Pour une fois, le 8 mars, journée de la femme, prend quelque sens. Elle s’est déroulé sous l’ombre, ou la lumière, ça dépend, de la présentation en état d’arrestation d’un journaliste présumé violeur-harceleur-abuseur, de son nom Taoufiq Bouachrine, devant la justice. Je ne m’en réjouis pas, et il appartiendra à celle-ci de dire le fin mot de l’histoire. C’est un journaliste, mais ça aurait pu être tout autre ; un ministre, un prof, un juge, un policier, un vagabond ou encore un chien errant, ça s’est vu, tant il est certain que pas plus que la profession et le pouvoir qui en découle, l’espèce ne fait le moine. Mais c’est tout de même une ironie du sort tordue que ce soit un journaliste, par définition, mais seulement par définition, un amant de la liberté et de l’intégrité, qui vienne sur l’autel de l’émancipation de la femme et du respect de ses droits sur son corps, symboliser la progression de la gent féminine sur le front de sa latitude à refuser les mains baladeuses et les regards lubriques. Les langues se délient et les femmes vont aller crescendo se plaindre auprès des autorités compétentes d’un sifflement admiratif émis par un malotru qui n’aurait pas encore compris qu’on ne peut s’adonner au jeu de séduction qu’avec l’autorisation expresse et légalisée de la dulcinée concernée. Histoire de se préserver.

 Mais le temps d’accomplir toutes les démarches administratives nécessaires à cette procédure, il y a de fortes chances que le soufflé retombe et la fougue libidineuse refroidisse. La situation devient donc critique et encore heureux que la nouvelle loi relative aux violences faites aux femmes n’a pas retenu le viol conjugal. Sinon chaque fois qu’un époux aimant aura à cœur d’accomplir son devoir envers sa tendre moitié, il devra s’assurer de la présence de deux témoins, mâles bien sûr, dont il peut se servir à l’occasion pour lui tenir la chandelle. Sait-on jamais, au cas où son épouse serait tentée de lui rafler le patrimoine commun sous prétexte qu’il a abusé de celle qui avait exigé de lui, pour lui appartenir, une forte dot assortie de la bijouterie habituelle.
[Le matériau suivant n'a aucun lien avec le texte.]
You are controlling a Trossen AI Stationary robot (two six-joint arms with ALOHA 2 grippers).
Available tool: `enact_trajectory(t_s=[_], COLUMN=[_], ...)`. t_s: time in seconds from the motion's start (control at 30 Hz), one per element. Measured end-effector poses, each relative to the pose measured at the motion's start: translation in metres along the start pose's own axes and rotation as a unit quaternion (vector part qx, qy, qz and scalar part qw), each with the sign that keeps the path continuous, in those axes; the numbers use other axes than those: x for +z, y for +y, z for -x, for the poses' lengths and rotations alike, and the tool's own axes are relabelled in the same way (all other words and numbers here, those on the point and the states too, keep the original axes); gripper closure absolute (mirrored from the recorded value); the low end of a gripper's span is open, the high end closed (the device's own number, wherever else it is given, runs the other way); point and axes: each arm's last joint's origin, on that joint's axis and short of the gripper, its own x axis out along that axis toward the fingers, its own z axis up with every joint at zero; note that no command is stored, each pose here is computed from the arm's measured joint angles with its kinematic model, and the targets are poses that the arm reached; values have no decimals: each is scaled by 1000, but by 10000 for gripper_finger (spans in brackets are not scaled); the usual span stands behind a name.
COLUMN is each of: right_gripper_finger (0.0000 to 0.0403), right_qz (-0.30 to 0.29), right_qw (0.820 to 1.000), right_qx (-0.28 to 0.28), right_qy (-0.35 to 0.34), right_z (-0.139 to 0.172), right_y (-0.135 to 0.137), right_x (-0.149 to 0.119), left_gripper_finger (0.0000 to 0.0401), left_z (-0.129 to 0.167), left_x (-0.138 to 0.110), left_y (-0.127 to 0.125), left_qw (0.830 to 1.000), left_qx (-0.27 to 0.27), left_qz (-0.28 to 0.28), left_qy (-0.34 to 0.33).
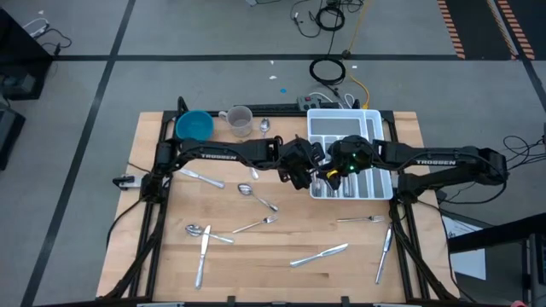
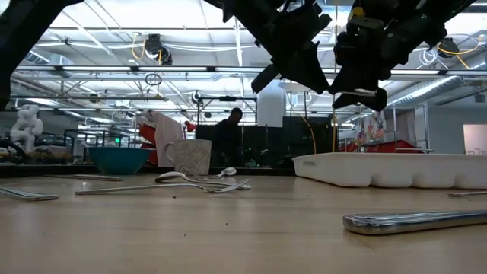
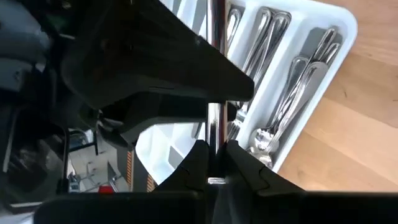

Post Scriptum avant terme : A la Chambre des représentants, cette loi dite 103. 13 a été adoptée par 168 voix contre 55. Cinquante-cinq hommes qui ont osé, du moins je suppose, dire non à la discrimination des hommes et à la spoliation de leurs acquis multi millénaire. Ils refusent qu’on tue la féminité qui est soumission au nom du féminisme qui est insubordination. Dans ce bordel, exclusivement dans ce sens où se mot veut dire désordre, ce qui me donne la migraine, l’excuse imparable des épouses désobéissantes, c’est que parmi les cinquante-cinq députés qui se sont révoltés, il n’y a aucun islamiste. Enfin je suppose. Mais rassurons-nous, nous dont la femme est issue d’une cote qui nous a été subtilisée, les lois ne valent que par l’usage qu’on en fait. Et le monde est imposture. Il y a plus de trois siècles, déjà Molière faisait dire à Tartuffe pour lui éviter de coupables pensées inévitables : « Couvrez ce sein que je ne saurais voir ». Depuis, la tartuferie est entrée dans le dictionnaire. Elle était, elle l’est toujours, dans les mœurs.